Someone I Despise Is Dying…And I’m Grieving.
Being human is, in my humble opinion, the hardest thing to be on this planet. Human beings are very complex mammals with extremely complex emotional systems. Sometimes we think we know how we are going to respond to an event in our lives based on how we previously felt or currently feel about it. But…humans. We don’t always make sense. Our emotions don’t always makes sense. There have been many a time in my life where I would tamp down or deny an emotion I was feeling, because I didn’t want to admit how I really felt about the situation…or person. While I did years of therapy dealing with some of my childhood traumas, I am now realizing that like that old adage about the onion, there are layers to this shit.
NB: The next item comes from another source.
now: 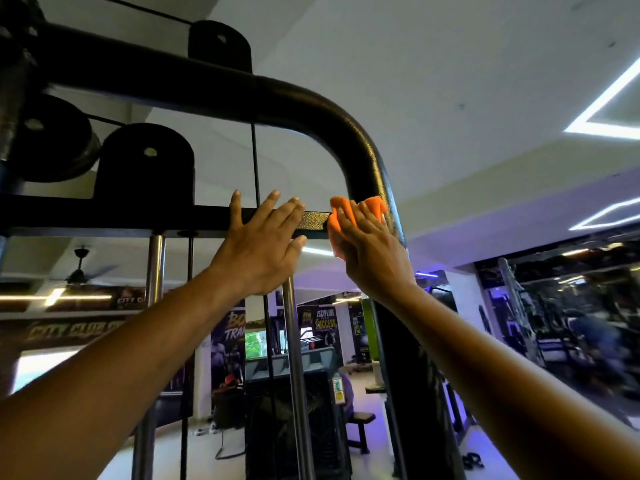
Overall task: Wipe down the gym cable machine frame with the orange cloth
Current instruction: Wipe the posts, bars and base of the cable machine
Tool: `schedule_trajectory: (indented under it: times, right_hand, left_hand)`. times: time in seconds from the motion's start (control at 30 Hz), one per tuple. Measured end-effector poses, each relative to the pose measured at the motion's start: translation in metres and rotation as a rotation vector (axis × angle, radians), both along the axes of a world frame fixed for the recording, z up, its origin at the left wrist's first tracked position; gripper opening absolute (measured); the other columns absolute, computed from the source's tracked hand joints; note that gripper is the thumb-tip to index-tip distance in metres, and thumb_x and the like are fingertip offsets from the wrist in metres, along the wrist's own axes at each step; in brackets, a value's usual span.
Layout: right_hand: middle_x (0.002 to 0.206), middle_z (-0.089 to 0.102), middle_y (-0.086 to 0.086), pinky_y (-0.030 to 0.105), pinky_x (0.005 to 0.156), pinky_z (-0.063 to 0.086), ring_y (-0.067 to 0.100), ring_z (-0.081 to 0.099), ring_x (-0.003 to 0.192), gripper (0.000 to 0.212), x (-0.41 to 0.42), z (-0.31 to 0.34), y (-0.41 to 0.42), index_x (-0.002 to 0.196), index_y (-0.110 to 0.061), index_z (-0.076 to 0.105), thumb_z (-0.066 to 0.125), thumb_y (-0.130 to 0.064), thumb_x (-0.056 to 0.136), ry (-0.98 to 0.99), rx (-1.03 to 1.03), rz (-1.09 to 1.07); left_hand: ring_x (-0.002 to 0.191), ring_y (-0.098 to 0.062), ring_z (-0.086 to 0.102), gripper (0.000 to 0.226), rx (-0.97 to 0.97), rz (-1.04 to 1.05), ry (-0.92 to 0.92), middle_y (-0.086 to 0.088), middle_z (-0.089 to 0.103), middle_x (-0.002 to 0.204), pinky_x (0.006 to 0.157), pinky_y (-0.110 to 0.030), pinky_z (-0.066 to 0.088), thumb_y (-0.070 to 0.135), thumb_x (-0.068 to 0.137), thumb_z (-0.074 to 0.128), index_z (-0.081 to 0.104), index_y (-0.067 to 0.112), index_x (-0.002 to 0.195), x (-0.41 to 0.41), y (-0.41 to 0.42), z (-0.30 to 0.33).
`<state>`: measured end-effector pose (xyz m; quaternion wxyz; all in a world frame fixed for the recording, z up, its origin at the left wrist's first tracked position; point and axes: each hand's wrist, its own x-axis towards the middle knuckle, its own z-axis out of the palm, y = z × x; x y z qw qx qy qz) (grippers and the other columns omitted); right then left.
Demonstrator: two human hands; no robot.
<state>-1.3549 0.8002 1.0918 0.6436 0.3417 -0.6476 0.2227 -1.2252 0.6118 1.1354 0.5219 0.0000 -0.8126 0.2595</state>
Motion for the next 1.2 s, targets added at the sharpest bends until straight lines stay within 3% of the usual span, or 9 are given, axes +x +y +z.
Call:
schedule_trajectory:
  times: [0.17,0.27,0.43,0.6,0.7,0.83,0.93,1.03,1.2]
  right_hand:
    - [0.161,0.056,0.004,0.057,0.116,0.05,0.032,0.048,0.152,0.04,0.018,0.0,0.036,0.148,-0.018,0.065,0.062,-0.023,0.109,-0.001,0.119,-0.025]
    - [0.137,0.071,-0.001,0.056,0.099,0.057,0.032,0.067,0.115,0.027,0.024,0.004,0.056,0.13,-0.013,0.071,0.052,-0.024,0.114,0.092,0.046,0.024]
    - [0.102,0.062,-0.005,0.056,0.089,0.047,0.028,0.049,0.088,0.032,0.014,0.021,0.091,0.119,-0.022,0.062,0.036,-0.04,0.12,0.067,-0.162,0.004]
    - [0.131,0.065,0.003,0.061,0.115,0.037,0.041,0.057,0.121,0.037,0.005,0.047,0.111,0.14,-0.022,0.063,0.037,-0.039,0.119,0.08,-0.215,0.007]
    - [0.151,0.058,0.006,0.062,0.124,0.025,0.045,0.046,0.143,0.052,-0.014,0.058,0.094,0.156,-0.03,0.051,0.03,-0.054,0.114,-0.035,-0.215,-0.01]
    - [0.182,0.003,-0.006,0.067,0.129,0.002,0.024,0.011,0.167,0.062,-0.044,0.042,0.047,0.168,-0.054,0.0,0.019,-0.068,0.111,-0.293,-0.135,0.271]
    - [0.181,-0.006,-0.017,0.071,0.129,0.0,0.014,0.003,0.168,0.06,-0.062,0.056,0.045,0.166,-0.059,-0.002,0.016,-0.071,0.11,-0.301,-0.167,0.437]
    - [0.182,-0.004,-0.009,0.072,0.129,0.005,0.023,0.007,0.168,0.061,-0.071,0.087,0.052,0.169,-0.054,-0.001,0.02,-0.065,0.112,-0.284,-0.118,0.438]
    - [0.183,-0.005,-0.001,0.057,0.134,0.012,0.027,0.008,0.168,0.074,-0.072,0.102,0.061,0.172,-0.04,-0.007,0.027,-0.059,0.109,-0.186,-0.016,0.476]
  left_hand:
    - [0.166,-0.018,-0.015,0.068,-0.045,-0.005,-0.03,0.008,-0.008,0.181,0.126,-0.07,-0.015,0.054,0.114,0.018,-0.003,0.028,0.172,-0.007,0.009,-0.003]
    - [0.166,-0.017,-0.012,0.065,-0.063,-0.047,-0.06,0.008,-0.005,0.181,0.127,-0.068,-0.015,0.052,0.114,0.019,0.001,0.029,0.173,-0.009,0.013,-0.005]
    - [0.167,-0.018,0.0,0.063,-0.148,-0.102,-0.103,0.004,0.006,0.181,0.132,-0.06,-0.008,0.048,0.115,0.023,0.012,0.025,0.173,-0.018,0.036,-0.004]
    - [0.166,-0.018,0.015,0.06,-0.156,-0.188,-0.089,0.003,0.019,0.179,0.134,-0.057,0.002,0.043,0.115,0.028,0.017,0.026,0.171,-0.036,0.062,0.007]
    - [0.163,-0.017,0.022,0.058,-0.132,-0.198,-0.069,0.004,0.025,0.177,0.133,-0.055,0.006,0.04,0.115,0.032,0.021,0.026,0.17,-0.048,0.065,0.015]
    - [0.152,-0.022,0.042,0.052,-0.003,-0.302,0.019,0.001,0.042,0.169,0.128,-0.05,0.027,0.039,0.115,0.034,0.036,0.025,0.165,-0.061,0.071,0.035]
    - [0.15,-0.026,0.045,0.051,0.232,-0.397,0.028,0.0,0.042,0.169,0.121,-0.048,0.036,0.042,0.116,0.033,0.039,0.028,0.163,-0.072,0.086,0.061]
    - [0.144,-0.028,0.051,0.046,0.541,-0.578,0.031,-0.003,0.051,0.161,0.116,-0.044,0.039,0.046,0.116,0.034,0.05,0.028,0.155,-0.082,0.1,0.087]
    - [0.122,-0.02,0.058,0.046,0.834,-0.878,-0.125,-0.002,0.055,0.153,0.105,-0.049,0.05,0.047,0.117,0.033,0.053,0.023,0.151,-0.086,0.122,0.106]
I recently had to face one of those layers when I received the news that someone in my immediate family that I and a large segment of one side of my family absolutely despise and some would even go so far as to say hate, is dying. I remember when I received the text message outlining what was happening with this individual, I honestly didn’t really feel anything in that moment. I read it a few times, thinking “well that’s a shitty way to die,” but…meh. But it wasn’t until I called a family member and was talking to them about it that the tears came. I couldn’t believe it. I was sitting in a random persons driveway, falling a part over this person who I consider to be an asshole. I should have seen it coming since I sometimes have a delayed reaction to things. But I can honestly say I was truly shocked at my grief. I had envisioned this moment and had replayed it several times over in my head in the past. I had convinced myself years ago that whenever I received the news that this person was either dead or dying, that I would feel absolutely nothing. I thought about all the things this person had done to purposefully and cruelly hurt people in my family, and I swore I would feel no emotions for them. Yet here I was, breaking down in my car over the very same person.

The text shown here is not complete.